Landings: The Landscape Renewed
Every year I get asked by various people for top-10 lists of songs and albums and all the usual things. I spend no time on these things, often just picking the first ten to come to mind or tailoring the out-come so as few of my choices as possible will end up in the final, published list. Either way, like most sensible people, the lists are not something I put any major stock in. Still, one of the down-sides of my approach to them is that I sometimes forget about records that have been very important to me during the past twelve months. Unfortunately there was one very obvious case of this in 2011 as one of my favourite musical experiences in recent times was completely left off all of my lists. In some way, that might be because I have trouble thinking of it as an “album”.
Richard Skelton’s Landings was installed in the Douglas Hyde Gallery in Trinity College for the month of August. The installation was a small room with a two pine tables in it. On one table were three large sheets of paper, each displaying lists of words. More on that later. On the other table were four navy, hard-back books and four pairs of headphones. That was about the extent of it.
You sat down at a chair. Sometimes you were alone in the room, sometimes it was kind of crowded. Six or seven people was all it took before it began to feel very full indeed. It was a very small room. You sat down at a chair. Put the headphones on and opened the book. The music was playing on a loop. I never checked to see if the four headphones were playing the same music at the same time, but I don’t think they were. I started the book at the start, as I’m wont to do. I don’t think it was really necessary to do it that way though, it felt like you could start anywhere.
The music was playing on a loop. It was “just” sound. The textures of harshly bowed strings brought to life the vastness of the moors so factually described within the book’s pages. Rivers ran and were crossed, the sound of shallow water on rocks not imitated but suggested. Everything was implied, nothing obvious about it. Everything was a little deeper than first suspected, the possibilities more open than could be imagined. The land was seemingly dead, but here it was re-discovered and made new. Not exactly living but not gone either. The sound faded out and the page turned and we’re a little further up the hill, there’s an abandoned stone cottage. The name of a town-land appears on the page in a language old, forgotten but somehow familiar. It begs to be said aloud, its awkward consonants outnumbering the vowels until you can barely make sense of it. From that, something else before and something else after. Repeated, developed, changed, renewed. The music was playing on a loop. Changing each time into something slightly new and unheard. The strings were now a concertina, air slowly flowing from the bellows. You probably missed the change, but that was the point.
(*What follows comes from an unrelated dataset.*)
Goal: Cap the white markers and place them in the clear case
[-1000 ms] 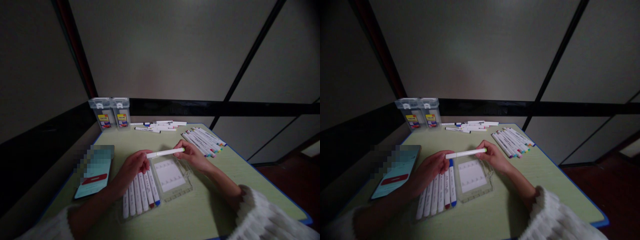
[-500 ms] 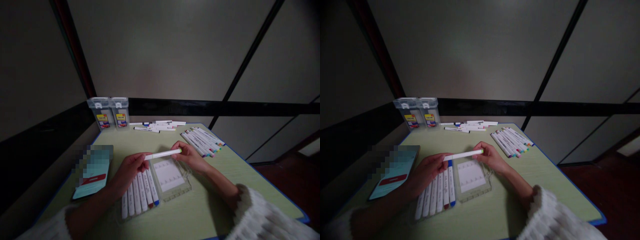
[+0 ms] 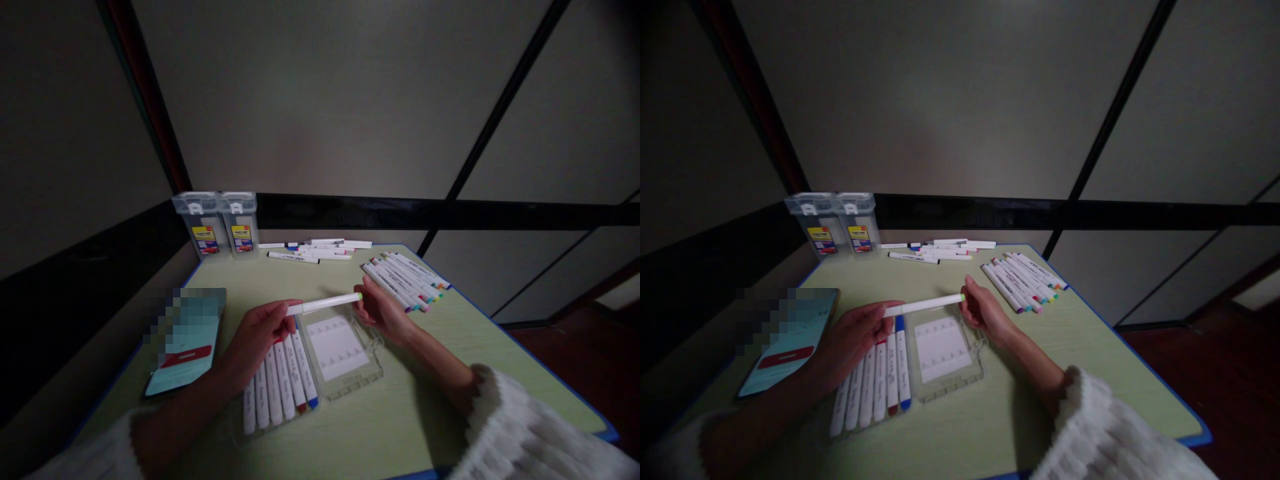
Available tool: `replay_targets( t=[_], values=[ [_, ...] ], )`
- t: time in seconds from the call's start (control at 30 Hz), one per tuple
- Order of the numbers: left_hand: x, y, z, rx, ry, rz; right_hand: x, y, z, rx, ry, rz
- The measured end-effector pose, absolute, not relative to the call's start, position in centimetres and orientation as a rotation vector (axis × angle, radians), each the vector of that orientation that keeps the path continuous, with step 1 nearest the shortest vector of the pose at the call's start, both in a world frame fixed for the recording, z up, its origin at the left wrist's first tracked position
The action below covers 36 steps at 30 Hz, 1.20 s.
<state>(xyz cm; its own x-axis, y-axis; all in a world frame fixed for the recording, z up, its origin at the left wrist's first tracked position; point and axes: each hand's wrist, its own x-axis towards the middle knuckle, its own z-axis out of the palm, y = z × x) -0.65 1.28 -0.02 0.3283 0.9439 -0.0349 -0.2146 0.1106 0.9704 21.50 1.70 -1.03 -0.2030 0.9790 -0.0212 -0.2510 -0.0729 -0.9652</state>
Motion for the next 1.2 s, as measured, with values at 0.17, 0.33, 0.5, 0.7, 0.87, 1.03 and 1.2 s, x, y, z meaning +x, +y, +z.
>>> replay_targets(
  t=[0.17,0.33,0.5,0.7,0.87,1.03,1.2],
  values=[
    [-0.71,1.17,0.09,1.154,0.827,1.011,21.17,1.46,-1.18,-0.948,-1.270,1.389],
    [-0.76,1.35,-0.36,1.210,0.818,0.981,21.05,1.46,-1.11,-0.945,-1.231,1.368],
    [-0.78,1.42,-0.54,1.240,0.827,0.961,21.06,1.49,-1.04,-0.932,-1.184,1.381],
    [-0.79,1.20,-0.19,1.235,0.832,0.928,21.10,1.55,-0.79,-0.901,-1.139,1.454],
    [-0.69,1.06,0.16,1.213,0.845,0.926,21.06,1.61,-0.90,-0.900,-1.132,1.443],
    [-0.61,1.10,0.34,1.244,0.815,0.936,21.10,1.72,-1.21,-0.905,-1.117,1.410],
    [-0.62,1.09,0.40,1.312,0.814,0.912,21.20,1.81,-1.31,-0.923,-1.093,1.403]
  ],
)
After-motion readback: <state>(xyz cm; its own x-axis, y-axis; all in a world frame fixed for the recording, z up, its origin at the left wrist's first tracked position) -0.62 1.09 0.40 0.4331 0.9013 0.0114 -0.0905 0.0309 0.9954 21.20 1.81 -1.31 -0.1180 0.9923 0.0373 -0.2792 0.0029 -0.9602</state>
You sat on the chair. You eventually got up. Time had passed and there would be different people in the room from when you sat down. Maybe it was darker outside, maybe colder. It wasn’t that different though, just a little. The greater shapes were all the same.
I think about this music a lot, even now some months after I last visited the Douglas Hyde. I went away recording down the country with some friends during it’s stay so I didn’t get back to it as often as I would have liked but I took it with me when we were out in that open silence trying to make something new. I’m a rural man at heart and I take it with me every time I go home. Landings made me think about home in a new way, renewing my love for a land and people that are slowly dying away. I’m noticing a lot more these days, taking more in. I know very little about Richard Skelton as a person. There are a few facts that I know and I keep them in mind when I’m listening to him or talking about his music. I see elements of those bits of knowledge in what I’ve written here. But I’d rather not dwell on them, I’d prefer to look at what he’s shown me. There are not many albums or pieces of music that will affect how you look at the world, not people or ideas or cultural things, but the physical world itself. This one did and I’m loving the new view.